**Task details:**
Look through the listing for the word "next". Copy each line that has it.

============

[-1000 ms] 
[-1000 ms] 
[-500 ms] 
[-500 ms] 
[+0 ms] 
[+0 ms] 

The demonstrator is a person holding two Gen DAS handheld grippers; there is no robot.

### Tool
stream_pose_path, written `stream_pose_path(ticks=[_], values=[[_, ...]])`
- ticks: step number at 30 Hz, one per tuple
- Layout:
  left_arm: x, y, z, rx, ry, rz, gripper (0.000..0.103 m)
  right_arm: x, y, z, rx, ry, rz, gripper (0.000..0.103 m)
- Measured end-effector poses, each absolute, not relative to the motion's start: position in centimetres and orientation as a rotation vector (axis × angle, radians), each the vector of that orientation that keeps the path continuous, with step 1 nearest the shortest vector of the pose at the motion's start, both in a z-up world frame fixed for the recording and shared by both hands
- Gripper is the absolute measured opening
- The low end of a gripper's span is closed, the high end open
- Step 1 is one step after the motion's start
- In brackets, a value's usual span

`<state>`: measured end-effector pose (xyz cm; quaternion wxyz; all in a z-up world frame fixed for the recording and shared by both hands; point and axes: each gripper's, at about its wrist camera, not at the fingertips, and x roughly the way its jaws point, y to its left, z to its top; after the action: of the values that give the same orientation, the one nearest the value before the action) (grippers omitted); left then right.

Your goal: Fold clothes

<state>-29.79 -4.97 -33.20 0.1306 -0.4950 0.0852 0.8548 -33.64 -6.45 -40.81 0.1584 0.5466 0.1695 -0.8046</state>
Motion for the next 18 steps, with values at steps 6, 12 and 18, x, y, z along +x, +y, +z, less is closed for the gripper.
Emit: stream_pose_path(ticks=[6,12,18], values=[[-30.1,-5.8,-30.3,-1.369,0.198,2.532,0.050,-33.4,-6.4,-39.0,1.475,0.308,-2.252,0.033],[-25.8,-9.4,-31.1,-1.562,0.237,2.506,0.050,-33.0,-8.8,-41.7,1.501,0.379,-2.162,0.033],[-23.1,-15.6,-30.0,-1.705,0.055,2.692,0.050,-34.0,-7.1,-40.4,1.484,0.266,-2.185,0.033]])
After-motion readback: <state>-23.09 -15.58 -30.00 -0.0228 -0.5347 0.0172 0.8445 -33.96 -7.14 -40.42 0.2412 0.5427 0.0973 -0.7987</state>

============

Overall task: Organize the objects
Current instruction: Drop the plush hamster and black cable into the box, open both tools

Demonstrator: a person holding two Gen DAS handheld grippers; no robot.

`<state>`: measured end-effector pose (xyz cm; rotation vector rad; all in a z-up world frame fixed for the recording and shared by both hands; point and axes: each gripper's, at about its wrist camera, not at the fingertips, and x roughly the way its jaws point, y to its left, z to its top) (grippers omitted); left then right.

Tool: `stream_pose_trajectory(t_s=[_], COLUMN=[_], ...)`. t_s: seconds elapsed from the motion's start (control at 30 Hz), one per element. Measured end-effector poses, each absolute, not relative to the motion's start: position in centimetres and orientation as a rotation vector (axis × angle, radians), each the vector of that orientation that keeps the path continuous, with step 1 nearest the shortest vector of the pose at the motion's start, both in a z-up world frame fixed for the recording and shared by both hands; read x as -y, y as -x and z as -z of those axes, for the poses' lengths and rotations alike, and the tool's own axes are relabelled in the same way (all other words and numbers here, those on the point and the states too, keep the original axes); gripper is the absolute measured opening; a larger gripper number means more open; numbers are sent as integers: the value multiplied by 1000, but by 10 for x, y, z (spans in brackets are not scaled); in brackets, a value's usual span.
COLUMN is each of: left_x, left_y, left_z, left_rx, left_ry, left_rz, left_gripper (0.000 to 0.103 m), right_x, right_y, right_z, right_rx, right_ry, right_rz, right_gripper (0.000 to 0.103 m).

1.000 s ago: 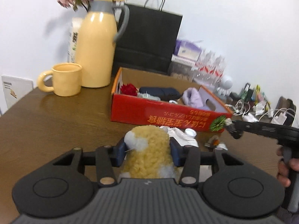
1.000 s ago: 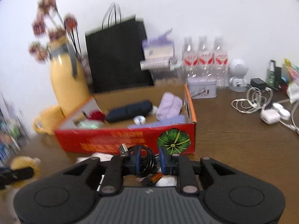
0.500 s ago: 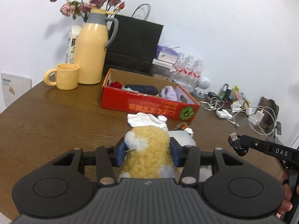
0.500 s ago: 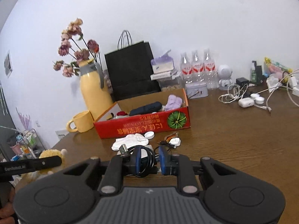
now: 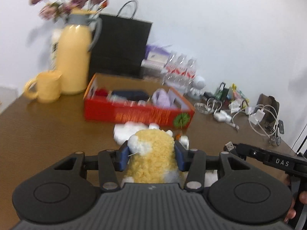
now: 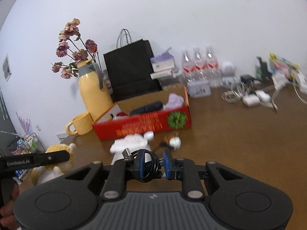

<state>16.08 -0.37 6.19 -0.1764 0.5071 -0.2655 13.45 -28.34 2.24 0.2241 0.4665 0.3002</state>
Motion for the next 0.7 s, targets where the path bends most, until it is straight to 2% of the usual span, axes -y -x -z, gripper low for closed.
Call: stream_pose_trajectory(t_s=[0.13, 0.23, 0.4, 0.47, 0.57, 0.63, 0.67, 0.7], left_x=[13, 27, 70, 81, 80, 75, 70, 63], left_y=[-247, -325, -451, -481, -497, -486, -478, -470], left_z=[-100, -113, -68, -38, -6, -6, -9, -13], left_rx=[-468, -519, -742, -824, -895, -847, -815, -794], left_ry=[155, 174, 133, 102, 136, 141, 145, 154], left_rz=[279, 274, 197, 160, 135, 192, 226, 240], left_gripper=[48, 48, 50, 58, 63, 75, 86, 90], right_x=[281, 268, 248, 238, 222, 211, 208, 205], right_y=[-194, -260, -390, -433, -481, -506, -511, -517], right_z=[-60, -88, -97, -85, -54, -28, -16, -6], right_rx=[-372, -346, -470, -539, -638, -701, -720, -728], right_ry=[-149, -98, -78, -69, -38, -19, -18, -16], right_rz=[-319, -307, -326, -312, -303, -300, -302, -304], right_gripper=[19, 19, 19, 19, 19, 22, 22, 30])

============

**Result of the task:**
Motion for the next 18 steps, with values at steps 6, 12 and 18, x, y, z along +x, +y, +z, less is closed for the gripper.
Motion for the next 0.7 s, targets where the path bends most, until it is straight to 2% of the usual span, axes -y -x -z, gripper low for closed.

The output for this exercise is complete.